I am not a football fan, not even close. So, I came at this book via the route most Americans probably took. I saw that there was a new flick and that it had an engaging actress in it and that it had some Oscar nods. Looked good, rented, watched.
Yup, it was a good movie, but the first 5 minutes were particularly intriguing. Why begin a rags-to-riches tale by discussing how the game of football has changed due to the lack of defense around a passing player (i.e., the quarterback)? Yes, it impacts the story, but this was not the story they were telling. Since I knew the film was based on a book, I thought I'd give that a try as well. (In the interest of full disclosure, several folks had highly recommended it by that time.)
Michael Lewis is now in my list of top 5 favorite non-fiction writers. I mean, here's a book with an overabundance of details about the game of football, all to describe the importance of one player: the left tackle. How much more boring can you get? Lewis' gift is to weave the statistics of the game, the players and, most importantly, the coaches into a tale that keeps you glued to the page. Really. Even a page spouting the percentage of complete passes for this quarterback and that quarterback and yet another quarterback... kept me waiting breathlessly for the reveal. And there was always a reveal.

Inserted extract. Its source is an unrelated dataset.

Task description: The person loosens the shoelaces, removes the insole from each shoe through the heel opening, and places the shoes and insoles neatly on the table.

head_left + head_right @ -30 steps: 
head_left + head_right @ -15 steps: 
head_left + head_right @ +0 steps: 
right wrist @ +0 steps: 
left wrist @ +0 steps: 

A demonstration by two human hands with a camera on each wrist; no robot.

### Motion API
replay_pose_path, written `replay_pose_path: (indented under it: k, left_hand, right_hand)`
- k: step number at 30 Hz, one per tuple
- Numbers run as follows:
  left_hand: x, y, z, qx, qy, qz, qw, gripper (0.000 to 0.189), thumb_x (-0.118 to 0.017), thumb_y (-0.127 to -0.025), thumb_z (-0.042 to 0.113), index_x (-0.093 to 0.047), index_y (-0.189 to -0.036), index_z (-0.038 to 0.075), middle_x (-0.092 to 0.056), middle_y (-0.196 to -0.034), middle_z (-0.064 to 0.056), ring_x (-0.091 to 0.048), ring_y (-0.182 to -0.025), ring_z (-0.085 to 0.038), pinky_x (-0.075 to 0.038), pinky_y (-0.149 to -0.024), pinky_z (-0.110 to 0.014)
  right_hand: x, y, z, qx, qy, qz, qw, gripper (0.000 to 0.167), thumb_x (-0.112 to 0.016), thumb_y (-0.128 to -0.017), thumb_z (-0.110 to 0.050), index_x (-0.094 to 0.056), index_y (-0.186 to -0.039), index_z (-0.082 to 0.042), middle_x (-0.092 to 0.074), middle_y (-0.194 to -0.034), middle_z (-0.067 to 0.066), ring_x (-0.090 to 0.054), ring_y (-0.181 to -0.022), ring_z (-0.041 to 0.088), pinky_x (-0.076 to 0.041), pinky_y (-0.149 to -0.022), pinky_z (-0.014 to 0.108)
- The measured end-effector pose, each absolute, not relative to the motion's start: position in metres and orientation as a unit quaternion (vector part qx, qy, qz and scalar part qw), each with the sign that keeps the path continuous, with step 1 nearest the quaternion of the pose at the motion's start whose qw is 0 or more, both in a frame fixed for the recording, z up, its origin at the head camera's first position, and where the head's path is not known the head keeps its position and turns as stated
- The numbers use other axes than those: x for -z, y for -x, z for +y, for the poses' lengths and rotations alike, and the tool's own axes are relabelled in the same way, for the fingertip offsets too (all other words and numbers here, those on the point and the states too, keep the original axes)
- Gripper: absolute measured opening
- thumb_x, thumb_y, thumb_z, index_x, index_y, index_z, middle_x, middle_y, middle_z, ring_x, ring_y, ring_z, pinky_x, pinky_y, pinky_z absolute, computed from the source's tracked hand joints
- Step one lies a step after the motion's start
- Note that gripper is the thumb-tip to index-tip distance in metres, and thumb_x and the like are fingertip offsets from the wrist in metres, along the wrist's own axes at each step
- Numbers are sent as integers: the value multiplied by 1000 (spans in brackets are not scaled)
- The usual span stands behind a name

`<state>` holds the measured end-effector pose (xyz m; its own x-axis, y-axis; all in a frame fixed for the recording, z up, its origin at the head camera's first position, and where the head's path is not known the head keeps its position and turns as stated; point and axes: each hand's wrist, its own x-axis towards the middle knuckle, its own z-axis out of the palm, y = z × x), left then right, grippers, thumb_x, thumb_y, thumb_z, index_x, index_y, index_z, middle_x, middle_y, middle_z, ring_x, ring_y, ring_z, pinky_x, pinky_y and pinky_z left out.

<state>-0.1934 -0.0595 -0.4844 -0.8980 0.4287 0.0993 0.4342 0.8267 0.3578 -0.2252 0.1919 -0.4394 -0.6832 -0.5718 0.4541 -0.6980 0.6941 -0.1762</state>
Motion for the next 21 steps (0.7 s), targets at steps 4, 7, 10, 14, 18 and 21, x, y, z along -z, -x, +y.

The family in the film, the Tuohys, and their adopted son, Michael Oher, are in half of this book and are just as engaging to read about-- Michael's story is sad, startling and ultimately triumphant-- but, believe it or not, the chapters about the game itself were why I kept on reading. No, I will not be turning into a football fan as a result, but that's not why I read it and not why you should read it. Read it because Lewis is a master at the art of journalism in its most pure form.